Please set down only the lines that run from the one containing "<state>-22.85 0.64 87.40" to the end of the listing below, exactly as written.

Recorded information Block Start

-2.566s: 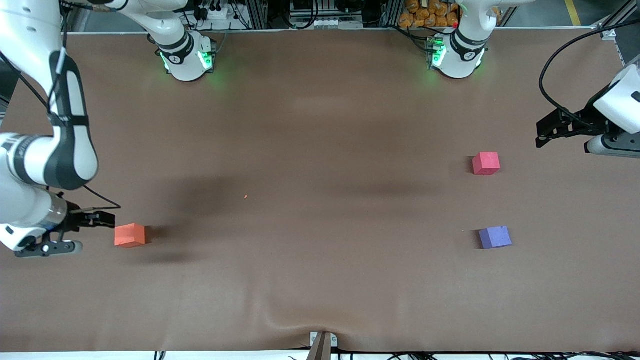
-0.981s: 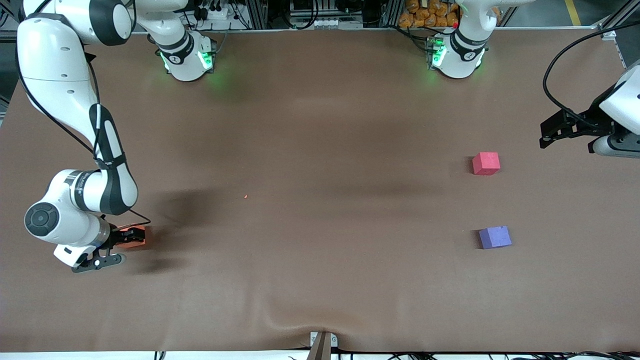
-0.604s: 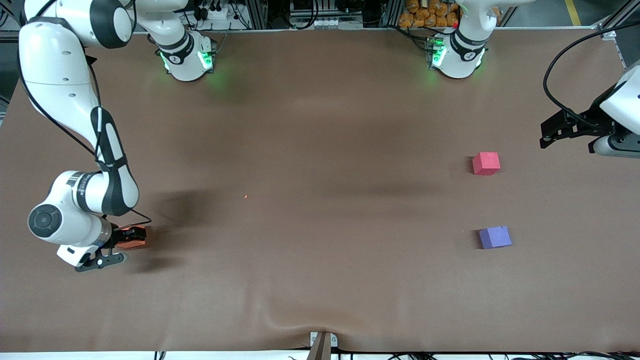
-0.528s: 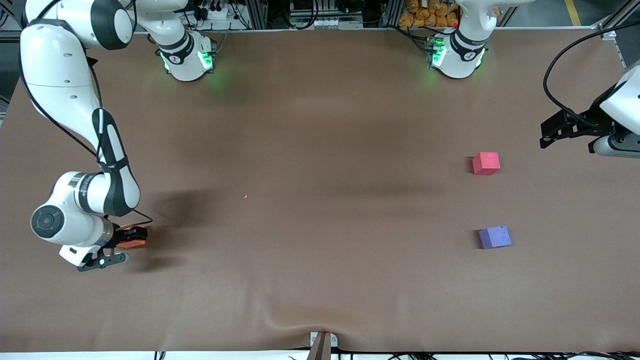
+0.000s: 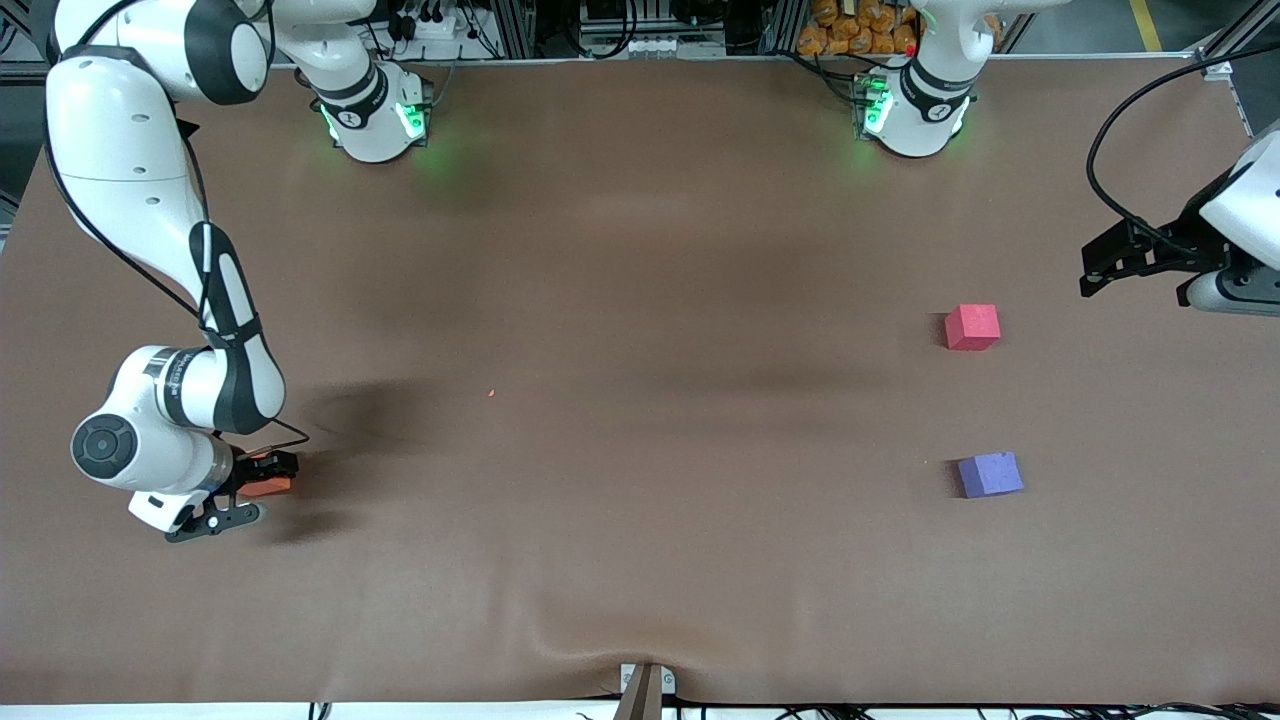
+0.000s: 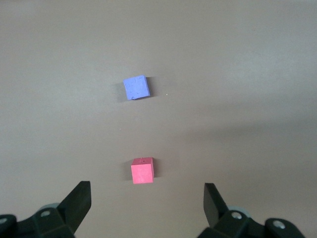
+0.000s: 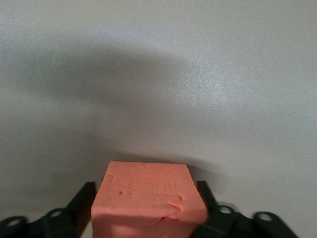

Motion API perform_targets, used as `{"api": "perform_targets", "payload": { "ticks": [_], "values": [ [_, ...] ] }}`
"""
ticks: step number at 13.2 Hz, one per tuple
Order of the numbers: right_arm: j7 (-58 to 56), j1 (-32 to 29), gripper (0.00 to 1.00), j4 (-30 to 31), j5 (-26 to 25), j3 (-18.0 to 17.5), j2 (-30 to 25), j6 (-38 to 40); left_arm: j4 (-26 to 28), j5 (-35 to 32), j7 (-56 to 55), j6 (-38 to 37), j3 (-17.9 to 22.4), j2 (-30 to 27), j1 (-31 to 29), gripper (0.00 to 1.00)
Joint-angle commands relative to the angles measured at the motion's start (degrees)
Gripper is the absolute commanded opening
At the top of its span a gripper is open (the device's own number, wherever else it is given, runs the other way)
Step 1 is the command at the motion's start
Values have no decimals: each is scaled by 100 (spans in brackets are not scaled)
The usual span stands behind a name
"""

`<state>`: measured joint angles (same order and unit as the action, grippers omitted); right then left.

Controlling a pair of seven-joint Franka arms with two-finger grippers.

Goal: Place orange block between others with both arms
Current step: 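Carry the orange cube with the right gripper toward the table middle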

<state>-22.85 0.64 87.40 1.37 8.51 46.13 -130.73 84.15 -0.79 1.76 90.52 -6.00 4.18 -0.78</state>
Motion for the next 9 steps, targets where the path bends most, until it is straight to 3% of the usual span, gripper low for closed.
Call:
{"api": "perform_targets", "payload": {
  "ticks": [1, 4, 7, 9],
  "values": [
    [-158, -73, 73, -65, -32, -77, 36, 12, -30, -35, 114, 19, -33, -5, -45, 100],
    [-158, -91, 51, -74, -32, -77, 27, 21, -30, -35, 114, 19, -33, -5, -45, 100],
    [-141, -47, 46, -117, 47, -95, -34, 47, -30, -35, 114, 19, -33, -5, -45, 100],
    [-97, -12, 46, -196, 965, -95, -122, 56, -30, -35, 114, 19, -33, -5, -37, 100]
  ]
}}
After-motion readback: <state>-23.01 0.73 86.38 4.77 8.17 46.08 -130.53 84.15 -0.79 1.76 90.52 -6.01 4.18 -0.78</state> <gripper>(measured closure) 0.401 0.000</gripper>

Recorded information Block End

= Your response =
<state>-22.85 0.64 87.40 1.37 8.51 46.13 -130.73 84.15 -0.79 1.76 90.52 -6.00 4.18 -0.78</state>
Motion for the next 9 steps, targets where the path bends most, until it is straight to 3% of the usual span, gripper low for closed.
Call:
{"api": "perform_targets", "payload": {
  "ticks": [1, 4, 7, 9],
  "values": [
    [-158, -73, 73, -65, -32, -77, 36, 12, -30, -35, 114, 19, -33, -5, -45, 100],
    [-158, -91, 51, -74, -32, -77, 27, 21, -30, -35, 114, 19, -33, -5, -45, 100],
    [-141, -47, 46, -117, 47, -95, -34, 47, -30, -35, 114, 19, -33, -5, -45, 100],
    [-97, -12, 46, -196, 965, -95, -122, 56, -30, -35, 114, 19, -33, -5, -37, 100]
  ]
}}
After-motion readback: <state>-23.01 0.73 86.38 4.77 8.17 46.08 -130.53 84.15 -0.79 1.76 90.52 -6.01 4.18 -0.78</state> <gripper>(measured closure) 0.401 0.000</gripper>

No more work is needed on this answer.